Oh How lovely! That pony sounds amazing. I hope this one turns out to be like that


----------



## honetpot (21 August 2021)

When my youngest daughter was eight she was riding a 14.2, it had been bought for her sister who was eleven, but he was so steady, that she went straight from a 11.2, to a 14.2 cross cob. He was like a stove, if the older child took him out he would turn up did XC, hunted, but he was quite happy to amble about with a smaller child or a novice rider. They are very rare, and if you find one, do anything to get it. I was lucky, I bought him from a friend, and although no pony is perfect, he could be the devil to load and had separation anxiety, he would  look after any rider.


----------



## Kat (21 August 2021)

You can fizz up a steady type easily enough if you need to and safe steady ponies sell well if your daughter wants something more competitive in future. 
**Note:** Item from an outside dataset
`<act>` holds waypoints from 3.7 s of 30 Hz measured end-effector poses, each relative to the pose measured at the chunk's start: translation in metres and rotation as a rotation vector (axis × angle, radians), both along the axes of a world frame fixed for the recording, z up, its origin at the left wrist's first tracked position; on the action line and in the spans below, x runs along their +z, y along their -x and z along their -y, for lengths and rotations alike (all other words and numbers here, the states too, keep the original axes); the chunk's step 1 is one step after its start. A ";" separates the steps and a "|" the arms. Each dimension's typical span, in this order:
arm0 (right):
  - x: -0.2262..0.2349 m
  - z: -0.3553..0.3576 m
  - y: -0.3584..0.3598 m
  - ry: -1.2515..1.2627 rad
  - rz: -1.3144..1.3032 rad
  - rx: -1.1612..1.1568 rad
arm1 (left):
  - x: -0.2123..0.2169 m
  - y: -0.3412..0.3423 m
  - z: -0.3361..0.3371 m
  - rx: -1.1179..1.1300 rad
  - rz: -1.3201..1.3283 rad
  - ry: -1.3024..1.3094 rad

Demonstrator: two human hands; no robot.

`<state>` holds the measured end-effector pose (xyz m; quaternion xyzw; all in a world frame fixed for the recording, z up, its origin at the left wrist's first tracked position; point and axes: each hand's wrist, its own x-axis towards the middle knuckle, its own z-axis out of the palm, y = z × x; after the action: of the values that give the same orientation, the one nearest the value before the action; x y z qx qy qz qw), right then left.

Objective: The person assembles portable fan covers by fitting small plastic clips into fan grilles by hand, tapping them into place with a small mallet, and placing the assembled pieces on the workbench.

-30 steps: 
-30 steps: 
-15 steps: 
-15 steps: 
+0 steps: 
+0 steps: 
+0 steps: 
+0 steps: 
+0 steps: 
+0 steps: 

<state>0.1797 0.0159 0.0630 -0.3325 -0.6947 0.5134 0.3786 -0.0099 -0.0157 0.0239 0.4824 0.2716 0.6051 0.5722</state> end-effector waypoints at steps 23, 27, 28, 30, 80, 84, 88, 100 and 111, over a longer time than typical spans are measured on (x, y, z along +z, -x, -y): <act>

Buy a pony that makes her confident and happy now. She will be able to do so much more if she has a safe steady pony.


----------



## Equi (21 August 2021)

Quirky ponies are fun and all that, but what do they actually teach the child other than to stay on. A steady eddy will let your daughter learn vital riding skills that will be more useful to any rider wishing to progress beyond "i didnt fall off"


----------



## splashgirl45 (21 August 2021)

for a 9 year old novice rider, steady and safe is perfect.  dont forget they sometimes change when they get to a new home with new people and the pony may get a bit livelier when it arrives. i would have bloods taken at the vetting just in case ...


----------



## ycbm (21 August 2021)

I don’t like mondays said:



			Thank you, that would be great if they could meet in the middle
		
Click to expand...


I've seen it happen more than once.


----------



## I don’t like mondays (21 August 2021)

splashgirl45 said:



			for a 9 year old novice rider, steady and safe is perfect.  dont forget they sometimes change when they get to a new home with new people and the pony may get a bit livelier when it arrives. i would have bloods taken at the vetting just in case ...
		
Click to expand...

Thank you. Yes definitely having bloods taken and a 5 stage vetting


----------



## I don’t like mondays (21 August 2021)

honetpot said:



			When my youngest daughter was eight she was riding a 14.2, it had been bought for her sister who was eleven, but he was so steady, that she went straight from a 11.2, to a 14.2 cross cob. He was like a stove, if the older child took him out he would turn up did XC, hunted, but he was quite happy to amble about with a smaller child or a novice rider. They are very rare, and if you find one, do anything to get it. I was lucky, I bought him from a friend, and although no pony is perfect, he could be the devil to load and had separation anxiety, he would  look after any rider.
		
Click to expand...

He sounds lovely


----------



## I don’t like mondays (22 August 2021)

Thanks to everyone for your sage advice and comments (this is such a great forum). Fingers crossed the pony passes the vetting 😊


----------



## Kat (23 August 2021)

I don’t like mondays said:



			Thanks to everyone for your sage advice and comments (this is such a great forum). Fingers crossed the pony passes the vetting 😊
		
Click to expand...

Please let us know how it goes


----------



## honetpot (23 August 2021)

I saw a superstar pony yesterday, about 15hands, I call it a pony because it was Reg New Forest and forest bred. Mum rode in showing classes and then her slight daughter who looked about nine or ten took it unassisted in the gymkhana, with full brakes and steering.


----------



## I don’t like mondays (23 August 2021)

Kat said:



			Please let us know how it goes
		
Click to expand...

Thank you, I will do


----------



## Julia0803 (24 August 2021)

I had the same worry when we bought our 14.2 cob for my almost 10 year old son and I to share. He’d had a confidence knock on a whizzy pony and was ok on the flat, but a wreck to jump. I ummed and ahhed on the drive home from viewing but decided that worst case scenario we found him too steady in 6m we could always sell on to another PC home.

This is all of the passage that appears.